Leave Me Love (Call Me Cat Trilogy, #2)

He spit the gum he'd been chewing into the trashcan by his desk, giving the room the faint scent of spearmint and nicotine.

Mrs. Beaumont hugged me, telling me to keep in touch as she drove off in her car. As I walked to mine, holding my jacket over my head to keep the rain from soaking me, I spotted Ash's private investigator and changed direction toward his car, ready to give him a piece of my mind, even if it was drugged-up and crazy.

"Shouldn't you be looking for Bridgette?" I asked.

He sucked in his cigarette and exhaled. "Ash likes to keep an eye on you."

"I'm fine. Tell him I'm fine."

"It won't matter." He flicked ash out of his window, and I had to step back to keep from getting it on my shoe.

"Why not?"

"Love is as love does," he said, echoing his words from before.

I dropped my jacket and let the rain soak my head. "The day Bridgette disappeared, were you following me?"

He nodded.

"Did you see Jon around her house?"

He shook his head. "I had other errands to run that day."

A dead end. "Have you looked into Lucky's contacts?"

"He had a few cell mates back in prison."

"Great. Have you tracked them down yet?" Lighting stuck in the distance, and I wondered how long until the thunder. Somewhere in the back of my mind I started counting, remembering an old scary movie I'd seen as a kid. Poltergeist. Even the memory made me shiver.

"Yeah. They're still in prison."

So they couldn't have done it.

Jim continued. "I talked to them. They said Lucky was really messed up. Some serious trauma shit. He…"

"He what?"

"He ran his own kid over in his driveway. Was too drunk to notice."

"Shit. Does he have a wife?"

"She died young. Poor bastard had it hard."

I remembered the night he kidnapped me. The way he held the knife to my face. "He wasn't a poor anything."

"Catelyn, don't feel sorry for the man who hurt you. Feel sorry for the kid he ran over, the wife he lost. Feel sorry for the man he was before he turned hard." He breathed out smoke. "A hard life makes a hard man. Who's to say which one's to blame?"

I sighed, frustrated and lacking any sympathy or empathy for criminals at the moment. "So do you have any leads?"
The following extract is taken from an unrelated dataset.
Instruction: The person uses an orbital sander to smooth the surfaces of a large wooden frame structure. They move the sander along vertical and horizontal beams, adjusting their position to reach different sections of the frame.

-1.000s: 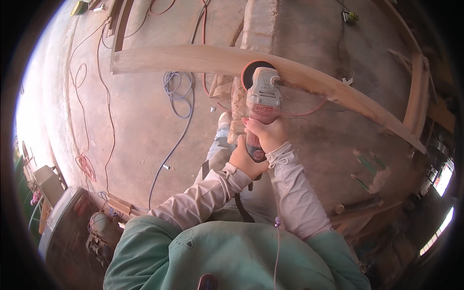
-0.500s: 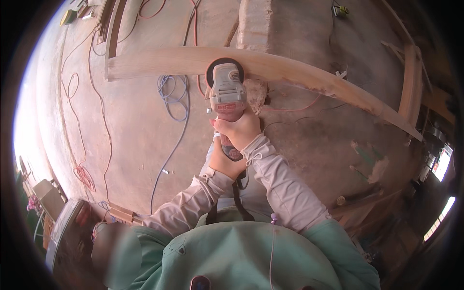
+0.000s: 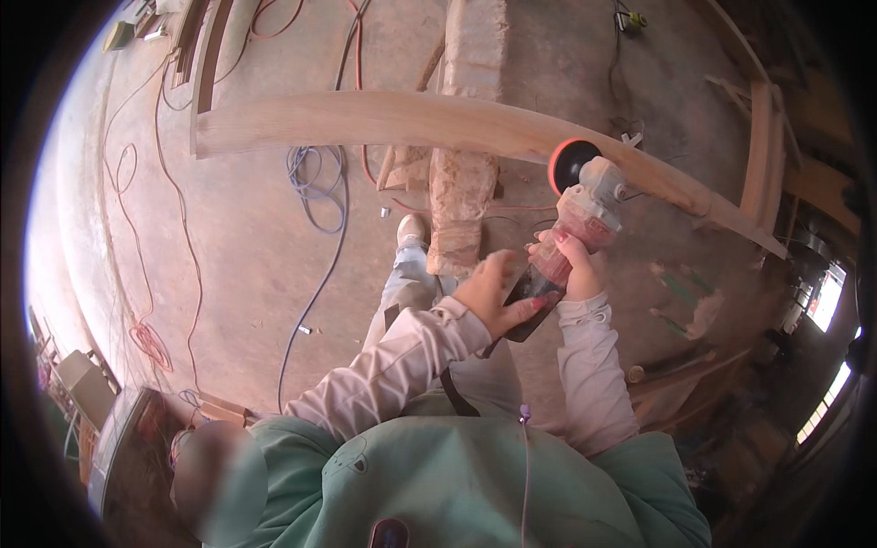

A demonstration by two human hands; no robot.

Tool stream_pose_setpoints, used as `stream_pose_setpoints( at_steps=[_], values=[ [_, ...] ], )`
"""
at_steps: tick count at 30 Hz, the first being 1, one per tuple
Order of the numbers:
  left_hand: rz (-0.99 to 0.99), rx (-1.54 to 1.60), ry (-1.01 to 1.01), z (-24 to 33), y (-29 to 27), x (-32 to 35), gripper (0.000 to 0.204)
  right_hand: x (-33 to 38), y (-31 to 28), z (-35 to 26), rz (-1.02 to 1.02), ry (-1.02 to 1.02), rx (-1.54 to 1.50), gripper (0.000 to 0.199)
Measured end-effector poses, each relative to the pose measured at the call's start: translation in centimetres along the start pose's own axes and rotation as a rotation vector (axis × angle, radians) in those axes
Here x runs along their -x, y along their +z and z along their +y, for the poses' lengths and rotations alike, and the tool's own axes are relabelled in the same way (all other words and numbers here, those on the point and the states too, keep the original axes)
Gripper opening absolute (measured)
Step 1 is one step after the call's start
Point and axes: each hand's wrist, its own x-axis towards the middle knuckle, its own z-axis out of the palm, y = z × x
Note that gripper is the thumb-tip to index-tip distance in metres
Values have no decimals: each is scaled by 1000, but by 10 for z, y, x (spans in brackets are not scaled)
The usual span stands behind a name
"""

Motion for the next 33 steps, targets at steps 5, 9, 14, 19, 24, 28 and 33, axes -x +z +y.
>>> stream_pose_setpoints(
  at_steps=[5,9,14,19,24,28,33],
  values=[
    [247,-99,89,12,-28,0,60,-3,31,21,-200,-135,246,31],
    [309,52,-121,-2,-58,0,59,-15,78,64,-235,-223,494,62],
    [438,272,-489,-1,-91,0,69,-8,123,29,-293,-38,710,67],
    [473,258,-367,0,-68,-16,70,-13,106,25,-288,-13,753,76],
    [466,172,-246,-7,-16,-46,74,-26,47,28,-238,-69,649,69],
    [381,-35,-281,7,38,-79,89,-48,-21,36,-188,-129,580,68],
    [259,-93,-390,58,114,-113,75,-49,-109,15,-102,-148,587,44]
  ],
)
"Whoever kidnapped Bridgette was close to Lucky. Someone who would have visited him, maybe even at his kiosk. Likely, they were both behind the Midnight Murders. You know anyone like that?"

"I never saw him with friends."

"Anyone kind of older? Got coffee from him often?"

"No one comes to mind."

"Keep thinking about it." He leaned back in his seat.

I turned to leave. "You can go now."

"Hey, I'm following you."

***

I ignored Mr. P.I. and drove to the address Ash told me to meet him at for our first gun and fight club lesson. He kissed me when I arrived and escorted me into a shooting range where we spent the next two hours. Ash trained me in how to hold a gun, how to shoot without stumbling back from the recoil, how to load the gun, and how to turn the safety on and off. By the end of our time, I could successfully hit a target 60% of the time, which I thought wasn't bad at all, all things considered.

He just smiled and kissed my head. "We'll keep working on it, sweetheart."

When he showed me how it was done, I knew I had a long way to go. As he pulled the target toward us, I only saw one hole, straight through the heart, but he'd shot five times. And then I realized all his shots had gone through that one hole. I whistled. "You're like that dude in Lethal Weapon."

Afterwards, he took me to the gym and we sparred. And by sparred I mean he knocked me on my ass a lot. I got a lot of bruises and in the end I learned, A: how to disarm someone who came at me really slowly from one very specific angle, and B: how to fall into my attacker to throw him off balance in order to get away. I was pretty sure I wouldn't be able to duplicate either of those lessons in real life, but Ash assured me it was a start and we would keep at it until I was one “badass motherfucker." That was my goal.

Ash was holding a punching bag and making me beat on it as he corrected my form, over and over, when his phone rang. I sighed with relief when he frowned. "Time to meet Maxwell. Game on."





Chapter Twenty Eight


Setting Up A Killer


MAXWELL MET US at our house—I still had to remind myself it was our house and not just his house—and we settled in the living room with coffee.

"Good news and bad news on the investigation into Bridgette's disappearance," Maxwell said.

"Good news first," I said.

"It's actually the same news. The good and the bad is that the police are now investigating Jon as a suspect in her case." Maxwell sipped his coffee and waited for one of us to speak.

Ash clenched his teeth. "How is this good news?"

"It means they're finally considering suspects other than your girlfriend," he said. "And we need that, otherwise, they'll put everything they have into pointing the evidence at her and that won't bode well for any of us."

Ash stood and paced. "So it's better my brother is set up for this? He didn't do it."